▸ EXERCISE GOAL
For this listing, the lines between the one holding "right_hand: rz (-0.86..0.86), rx" and the one holding "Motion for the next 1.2", inclusive, must be set down exactly.

▸ INPUT DATA
**********
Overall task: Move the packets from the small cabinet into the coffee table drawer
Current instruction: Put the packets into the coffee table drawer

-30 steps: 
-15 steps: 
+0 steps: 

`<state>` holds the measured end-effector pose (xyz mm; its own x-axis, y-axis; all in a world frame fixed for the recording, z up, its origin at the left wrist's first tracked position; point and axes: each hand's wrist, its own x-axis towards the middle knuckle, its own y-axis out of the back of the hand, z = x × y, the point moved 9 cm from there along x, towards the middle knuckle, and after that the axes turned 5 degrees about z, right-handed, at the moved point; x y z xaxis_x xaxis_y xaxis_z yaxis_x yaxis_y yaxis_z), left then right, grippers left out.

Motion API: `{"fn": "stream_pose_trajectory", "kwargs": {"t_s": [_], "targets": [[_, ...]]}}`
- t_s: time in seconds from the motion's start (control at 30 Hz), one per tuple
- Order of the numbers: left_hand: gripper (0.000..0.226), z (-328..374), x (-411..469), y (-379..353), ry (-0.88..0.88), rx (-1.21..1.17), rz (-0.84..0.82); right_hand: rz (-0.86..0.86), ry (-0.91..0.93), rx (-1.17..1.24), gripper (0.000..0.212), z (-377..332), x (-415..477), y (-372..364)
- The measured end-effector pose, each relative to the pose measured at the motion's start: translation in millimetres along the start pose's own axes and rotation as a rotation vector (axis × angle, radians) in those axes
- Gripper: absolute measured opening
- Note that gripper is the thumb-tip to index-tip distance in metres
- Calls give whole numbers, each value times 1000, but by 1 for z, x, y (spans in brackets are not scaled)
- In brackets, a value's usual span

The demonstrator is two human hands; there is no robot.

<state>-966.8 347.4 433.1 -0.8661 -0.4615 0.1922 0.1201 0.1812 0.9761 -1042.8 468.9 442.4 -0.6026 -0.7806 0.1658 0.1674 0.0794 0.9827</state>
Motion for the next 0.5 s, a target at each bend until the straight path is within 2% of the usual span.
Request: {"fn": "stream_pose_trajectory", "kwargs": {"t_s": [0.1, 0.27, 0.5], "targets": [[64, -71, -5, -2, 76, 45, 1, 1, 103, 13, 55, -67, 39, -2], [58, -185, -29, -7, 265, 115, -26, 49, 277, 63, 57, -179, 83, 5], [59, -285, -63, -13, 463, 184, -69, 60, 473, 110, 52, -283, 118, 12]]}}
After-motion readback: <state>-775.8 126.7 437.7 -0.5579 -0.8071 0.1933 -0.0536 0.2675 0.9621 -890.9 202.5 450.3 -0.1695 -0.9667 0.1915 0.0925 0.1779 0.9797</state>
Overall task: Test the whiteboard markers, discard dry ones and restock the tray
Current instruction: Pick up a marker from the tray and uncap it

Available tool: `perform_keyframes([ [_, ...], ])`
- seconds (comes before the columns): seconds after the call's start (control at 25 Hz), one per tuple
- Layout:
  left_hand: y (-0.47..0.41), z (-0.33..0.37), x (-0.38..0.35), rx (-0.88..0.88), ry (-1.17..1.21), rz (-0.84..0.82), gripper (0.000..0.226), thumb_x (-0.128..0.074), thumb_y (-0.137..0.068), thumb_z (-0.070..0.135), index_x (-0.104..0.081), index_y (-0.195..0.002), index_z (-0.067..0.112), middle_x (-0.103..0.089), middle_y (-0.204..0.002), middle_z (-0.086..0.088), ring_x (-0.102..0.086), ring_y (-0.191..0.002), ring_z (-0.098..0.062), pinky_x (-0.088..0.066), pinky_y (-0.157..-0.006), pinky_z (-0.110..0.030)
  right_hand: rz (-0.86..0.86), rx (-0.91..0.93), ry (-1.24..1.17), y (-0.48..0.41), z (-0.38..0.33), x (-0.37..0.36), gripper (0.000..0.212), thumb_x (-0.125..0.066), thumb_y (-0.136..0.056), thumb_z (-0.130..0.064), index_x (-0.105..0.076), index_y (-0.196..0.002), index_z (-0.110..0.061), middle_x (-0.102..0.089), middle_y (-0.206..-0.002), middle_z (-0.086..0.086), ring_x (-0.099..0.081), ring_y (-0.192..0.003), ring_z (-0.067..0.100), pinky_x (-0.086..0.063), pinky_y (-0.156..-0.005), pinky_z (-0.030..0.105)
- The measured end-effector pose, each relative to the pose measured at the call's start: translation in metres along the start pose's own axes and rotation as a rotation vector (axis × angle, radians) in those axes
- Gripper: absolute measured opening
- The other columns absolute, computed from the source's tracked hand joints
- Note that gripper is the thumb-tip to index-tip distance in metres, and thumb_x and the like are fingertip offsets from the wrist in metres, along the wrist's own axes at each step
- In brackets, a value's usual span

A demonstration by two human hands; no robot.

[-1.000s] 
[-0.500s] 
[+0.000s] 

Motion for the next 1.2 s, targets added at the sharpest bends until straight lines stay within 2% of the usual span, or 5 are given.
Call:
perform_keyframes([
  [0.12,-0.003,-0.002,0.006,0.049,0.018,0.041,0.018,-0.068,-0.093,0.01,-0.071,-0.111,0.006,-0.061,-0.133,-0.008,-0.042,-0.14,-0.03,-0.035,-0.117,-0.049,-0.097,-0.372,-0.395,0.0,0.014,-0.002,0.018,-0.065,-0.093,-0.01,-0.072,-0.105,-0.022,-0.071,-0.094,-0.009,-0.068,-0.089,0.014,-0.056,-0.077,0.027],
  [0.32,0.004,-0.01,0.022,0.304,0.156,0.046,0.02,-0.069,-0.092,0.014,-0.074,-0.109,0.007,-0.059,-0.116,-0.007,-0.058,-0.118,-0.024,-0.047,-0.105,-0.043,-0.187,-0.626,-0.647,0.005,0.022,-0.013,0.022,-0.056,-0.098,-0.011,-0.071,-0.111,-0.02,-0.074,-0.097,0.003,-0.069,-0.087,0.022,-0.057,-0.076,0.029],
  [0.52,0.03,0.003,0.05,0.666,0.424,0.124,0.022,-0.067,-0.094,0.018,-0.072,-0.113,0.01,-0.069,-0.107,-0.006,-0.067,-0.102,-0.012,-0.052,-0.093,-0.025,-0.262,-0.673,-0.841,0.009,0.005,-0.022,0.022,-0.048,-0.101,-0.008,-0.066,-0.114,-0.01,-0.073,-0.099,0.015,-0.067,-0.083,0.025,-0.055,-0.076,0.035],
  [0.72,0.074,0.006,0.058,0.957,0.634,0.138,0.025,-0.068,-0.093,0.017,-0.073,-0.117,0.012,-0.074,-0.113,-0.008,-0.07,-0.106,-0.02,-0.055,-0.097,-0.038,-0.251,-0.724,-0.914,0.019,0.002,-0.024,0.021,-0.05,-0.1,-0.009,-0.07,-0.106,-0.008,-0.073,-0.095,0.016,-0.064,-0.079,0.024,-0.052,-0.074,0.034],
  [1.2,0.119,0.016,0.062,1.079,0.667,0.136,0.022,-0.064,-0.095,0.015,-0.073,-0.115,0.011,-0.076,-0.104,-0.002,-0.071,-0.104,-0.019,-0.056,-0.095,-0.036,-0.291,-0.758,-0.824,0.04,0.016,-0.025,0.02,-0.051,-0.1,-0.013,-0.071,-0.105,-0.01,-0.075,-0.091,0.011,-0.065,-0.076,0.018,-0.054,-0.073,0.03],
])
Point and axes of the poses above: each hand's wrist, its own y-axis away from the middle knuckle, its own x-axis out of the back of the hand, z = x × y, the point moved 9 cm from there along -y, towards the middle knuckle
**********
▸ SOLUTION FOR THIS PROBLEM
  right_hand: rz (-0.86..0.86), rx (-0.91..0.93), ry (-1.24..1.17), y (-0.48..0.41), z (-0.38..0.33), x (-0.37..0.36), gripper (0.000..0.212), thumb_x (-0.125..0.066), thumb_y (-0.136..0.056), thumb_z (-0.130..0.064), index_x (-0.105..0.076), index_y (-0.196..0.002), index_z (-0.110..0.061), middle_x (-0.102..0.089), middle_y (-0.206..-0.002), middle_z (-0.086..0.086), ring_x (-0.099..0.081), ring_y (-0.192..0.003), ring_z (-0.067..0.100), pinky_x (-0.086..0.063), pinky_y (-0.156..-0.005), pinky_z (-0.030..0.105)
- The measured end-effector pose, each relative to the pose measured at the call's start: translation in metres along the start pose's own axes and rotation as a rotation vector (axis × angle, radians) in those axes
- Gripper: absolute measured opening
- The other columns absolute, computed from the source's tracked hand joints
- Note that gripper is the thumb-tip to index-tip distance in metres, and thumb_x and the like are fingertip offsets from the wrist in metres, along the wrist's own axes at each step
- In brackets, a value's usual span

A demonstration by two human hands; no robot.

[-1.000s] 
[-0.500s] 
[+0.000s] 

Motion for the next 1.2 s, targets added at the sharpest bends until straight lines stay within 2% of the usual span, or 5 are given.

There is nothing more to this exercise.